The past couple of years, when I really committed to larger stocks and to the US market, have been quite good. But it is early days still and I won’t really be breathing a sigh of relief for a few more years yet. (Who am I kidding? When it comes to investing, I’ll never truly breath a sigh of relief.)
2022 In Review
2022 was a very good year for the mispriced markets portfolio. My portfolio ended the year up 3%. This, in a rough year for the markets, with the Russell 2000 index down by 20%. I tend to look at everything though the lens of relative performance. I feel much happier with a 3% gain when the market is down by 20% than I do with a 10% gain when the market is up by 5%. So 2022 was a much appreciated and frankly, unexpected win.
I did a full review of the markets in November and December and did not find anything new to add to the cupboard. I am always on the lookout for fresh ideas, but until I find something significantly better than what I already own, I will stay the course with what I have. I am comfortable holding on to the stocks I currently own as we move into 2023. They are a diversified lot and look reasonably priced compared to what else is out there.
What Will Be In 2023
As we move through 2023, the distortions of the covid era will continue to abate. Whether we settle back down gently to an equilibrium level or whether the pendulum swings back the other way and gives us a nasty earnings recession to compensate for the previous over-exuberance remains to be seen. Certainly, all the macro economic indicators appear to be signaling a recession in 2023 but nothing in the stock market is ever certain. A full blown recession may or may not ensue and if it does, stock prices may or may not move lower in sympathy. I think I’ve finally had it beaten into me over the last 5 years. I concede defeat. You can’t time the market. So don’t even try.
Instead, I will aim to always stack the portfolio with the best, most undervalued companies I can find. Companies that I think can prosper during the good times and stay solvent during the bad times. I don’t know when those good and bad times will be, so that’s the best I can do.

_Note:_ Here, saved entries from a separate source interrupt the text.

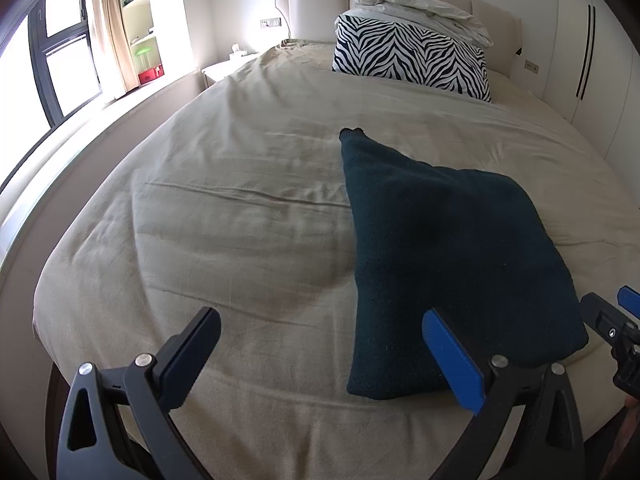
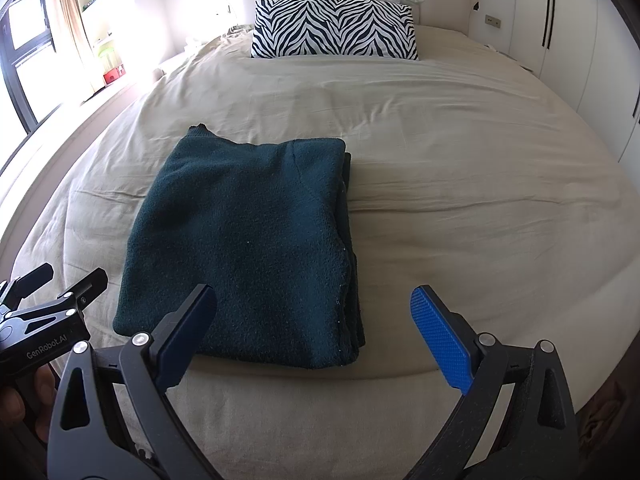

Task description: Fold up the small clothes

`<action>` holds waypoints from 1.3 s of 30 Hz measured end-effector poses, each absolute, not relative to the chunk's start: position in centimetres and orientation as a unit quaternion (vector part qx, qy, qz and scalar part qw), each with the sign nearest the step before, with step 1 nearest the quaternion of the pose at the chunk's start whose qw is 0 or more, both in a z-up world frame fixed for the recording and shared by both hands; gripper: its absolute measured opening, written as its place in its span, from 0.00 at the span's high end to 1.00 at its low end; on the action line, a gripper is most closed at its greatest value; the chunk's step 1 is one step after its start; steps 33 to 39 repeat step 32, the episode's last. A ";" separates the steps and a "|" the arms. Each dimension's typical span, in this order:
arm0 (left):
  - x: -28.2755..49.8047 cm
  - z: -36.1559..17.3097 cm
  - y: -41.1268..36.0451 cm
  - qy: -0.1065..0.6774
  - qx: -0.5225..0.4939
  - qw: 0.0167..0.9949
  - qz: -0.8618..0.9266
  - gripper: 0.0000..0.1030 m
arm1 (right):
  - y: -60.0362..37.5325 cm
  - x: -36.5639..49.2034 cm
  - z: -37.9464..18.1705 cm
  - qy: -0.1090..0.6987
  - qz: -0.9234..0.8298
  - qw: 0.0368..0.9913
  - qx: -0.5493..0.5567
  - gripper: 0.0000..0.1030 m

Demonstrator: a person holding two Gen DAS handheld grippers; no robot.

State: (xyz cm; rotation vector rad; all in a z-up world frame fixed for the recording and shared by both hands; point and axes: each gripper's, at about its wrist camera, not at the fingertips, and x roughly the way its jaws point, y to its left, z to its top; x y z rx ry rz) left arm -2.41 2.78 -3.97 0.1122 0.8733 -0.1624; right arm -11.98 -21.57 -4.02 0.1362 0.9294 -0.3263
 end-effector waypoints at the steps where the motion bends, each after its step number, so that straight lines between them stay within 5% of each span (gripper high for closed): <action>1: -2.3 -4.0 2.8 0.423 0.054 0.901 -0.079 0.00 | -21.6 -12.0 -4.0 0.446 -0.157 0.879 0.066 0.04; 39: -2.0 -4.1 2.8 0.422 0.052 0.901 -0.091 0.00 | -21.7 -12.2 -4.5 0.447 -0.157 0.878 0.067 0.04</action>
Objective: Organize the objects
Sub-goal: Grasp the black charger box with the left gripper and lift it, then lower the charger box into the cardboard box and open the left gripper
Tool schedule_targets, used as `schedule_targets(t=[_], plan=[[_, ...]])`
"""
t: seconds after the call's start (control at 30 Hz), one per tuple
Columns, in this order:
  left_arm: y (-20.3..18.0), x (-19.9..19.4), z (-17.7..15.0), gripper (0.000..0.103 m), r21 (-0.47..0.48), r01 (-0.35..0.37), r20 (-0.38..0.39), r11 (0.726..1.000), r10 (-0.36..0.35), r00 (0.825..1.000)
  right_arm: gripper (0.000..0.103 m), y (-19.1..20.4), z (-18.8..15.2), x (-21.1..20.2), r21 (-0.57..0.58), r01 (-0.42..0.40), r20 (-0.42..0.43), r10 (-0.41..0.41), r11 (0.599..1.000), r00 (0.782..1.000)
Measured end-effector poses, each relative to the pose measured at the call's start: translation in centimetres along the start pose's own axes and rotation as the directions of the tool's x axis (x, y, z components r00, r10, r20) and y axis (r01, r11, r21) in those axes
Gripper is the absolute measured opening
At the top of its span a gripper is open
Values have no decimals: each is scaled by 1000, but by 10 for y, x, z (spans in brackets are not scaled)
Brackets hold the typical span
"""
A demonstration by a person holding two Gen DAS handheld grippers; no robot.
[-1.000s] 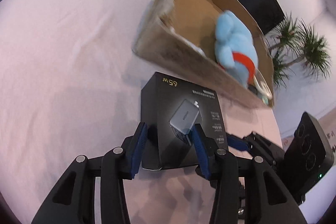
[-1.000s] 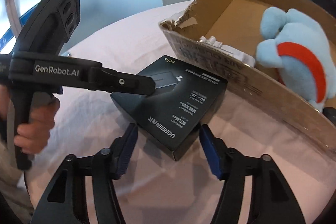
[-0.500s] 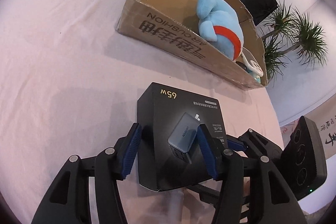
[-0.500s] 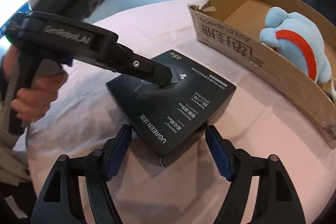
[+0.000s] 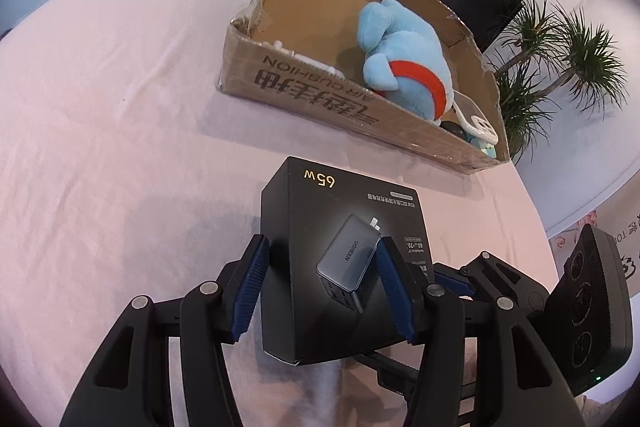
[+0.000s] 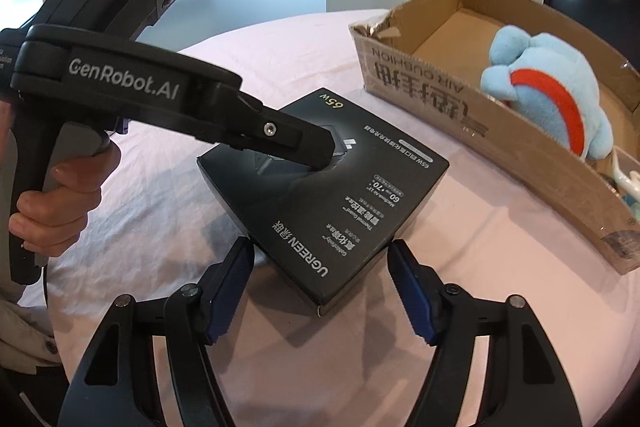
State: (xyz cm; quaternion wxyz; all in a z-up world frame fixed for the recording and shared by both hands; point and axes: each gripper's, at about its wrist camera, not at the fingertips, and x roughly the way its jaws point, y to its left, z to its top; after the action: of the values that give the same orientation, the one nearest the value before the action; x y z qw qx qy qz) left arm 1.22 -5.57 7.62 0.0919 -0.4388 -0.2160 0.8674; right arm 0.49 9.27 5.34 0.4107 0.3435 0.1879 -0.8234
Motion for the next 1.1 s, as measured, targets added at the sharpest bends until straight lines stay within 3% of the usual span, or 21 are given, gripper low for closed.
schedule_targets(t=[0.37, 1.1], plan=[[-24, -29, 20, 53, 79, -20, 78, 997, 14, 997, 68, 9, 16, -27, -23, 61, 76, -59, 998, 995], [-44, -62, 108, 55, 187, 41, 200, 981, -79, 977, 68, -20, 78, -48, -5, 180, 232, -174, 984, 957]])
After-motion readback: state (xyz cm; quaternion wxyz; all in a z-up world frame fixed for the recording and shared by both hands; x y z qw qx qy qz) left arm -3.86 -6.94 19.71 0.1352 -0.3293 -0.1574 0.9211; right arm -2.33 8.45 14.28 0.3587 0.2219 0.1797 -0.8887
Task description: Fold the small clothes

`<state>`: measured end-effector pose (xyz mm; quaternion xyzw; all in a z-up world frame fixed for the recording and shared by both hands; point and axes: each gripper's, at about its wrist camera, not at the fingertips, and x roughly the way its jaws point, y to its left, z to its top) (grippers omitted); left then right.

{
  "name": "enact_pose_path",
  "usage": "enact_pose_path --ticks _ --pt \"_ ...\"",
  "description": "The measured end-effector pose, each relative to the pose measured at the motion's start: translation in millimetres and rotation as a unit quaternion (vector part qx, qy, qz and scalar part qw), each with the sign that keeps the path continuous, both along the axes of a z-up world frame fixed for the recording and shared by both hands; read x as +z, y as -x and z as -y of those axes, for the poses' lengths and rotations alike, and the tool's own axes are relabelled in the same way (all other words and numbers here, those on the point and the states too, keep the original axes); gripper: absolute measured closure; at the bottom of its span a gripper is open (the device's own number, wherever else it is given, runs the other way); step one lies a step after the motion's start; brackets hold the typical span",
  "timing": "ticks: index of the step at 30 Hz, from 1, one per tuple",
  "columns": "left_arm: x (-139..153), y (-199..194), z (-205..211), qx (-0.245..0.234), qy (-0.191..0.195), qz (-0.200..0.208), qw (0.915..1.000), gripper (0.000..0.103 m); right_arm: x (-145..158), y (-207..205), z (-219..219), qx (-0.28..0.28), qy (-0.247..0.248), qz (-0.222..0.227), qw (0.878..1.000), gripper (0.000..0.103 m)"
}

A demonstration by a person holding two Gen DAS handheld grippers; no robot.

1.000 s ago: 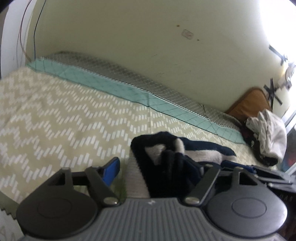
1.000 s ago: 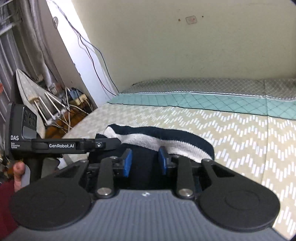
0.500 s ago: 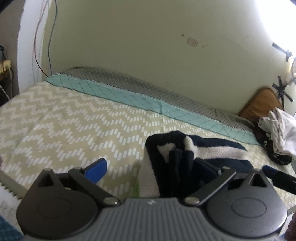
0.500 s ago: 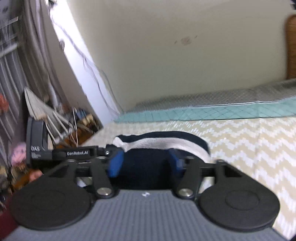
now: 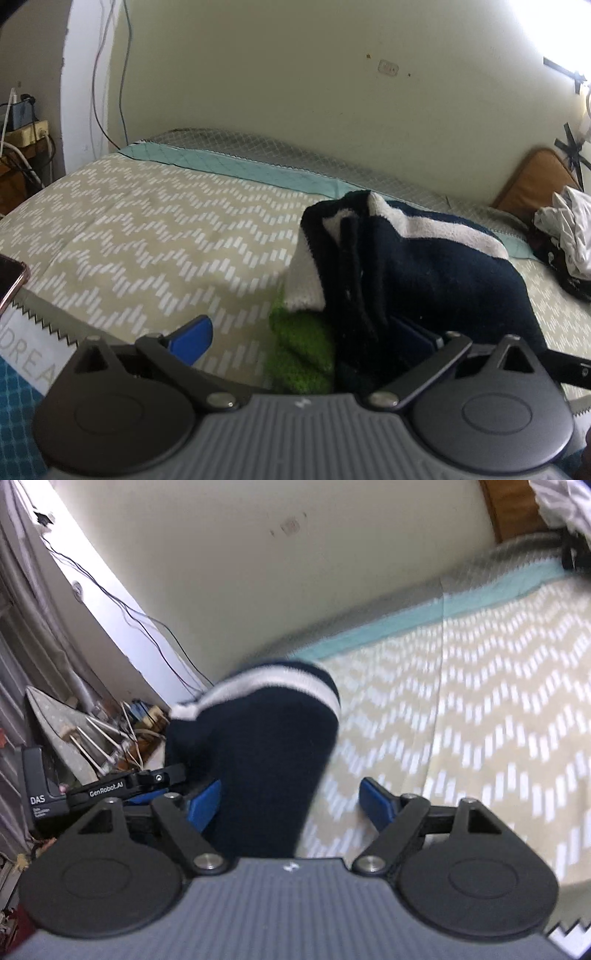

There are often good opportunities to buy when there is blood in the streets. But for the most part, I’m not seeing much blood yet. Owners of some of the more egregiously overpriced tech stocks might disagree, but for the more general market, we haven’t seen the kind of bloodbath that would produce a spate of compelling turnaround opportunities. That bloodbath might be coming, or it might not. If it does, that’s a sector I’ll be looking at. Meanwhile, I’ll continue to hold on to the (hopefully) more stable companies I already own and will save the heroics for a future date.
Thanks To My Readers
It’s been a fun 5 years. Thank you to all the readers that have sent their e-mails of comments, questions and congratulations. It’s that kind of feedback that keeps me blogging away. I hope the next 5 years are as exciting, challenging and rewarding as the last 5 have been.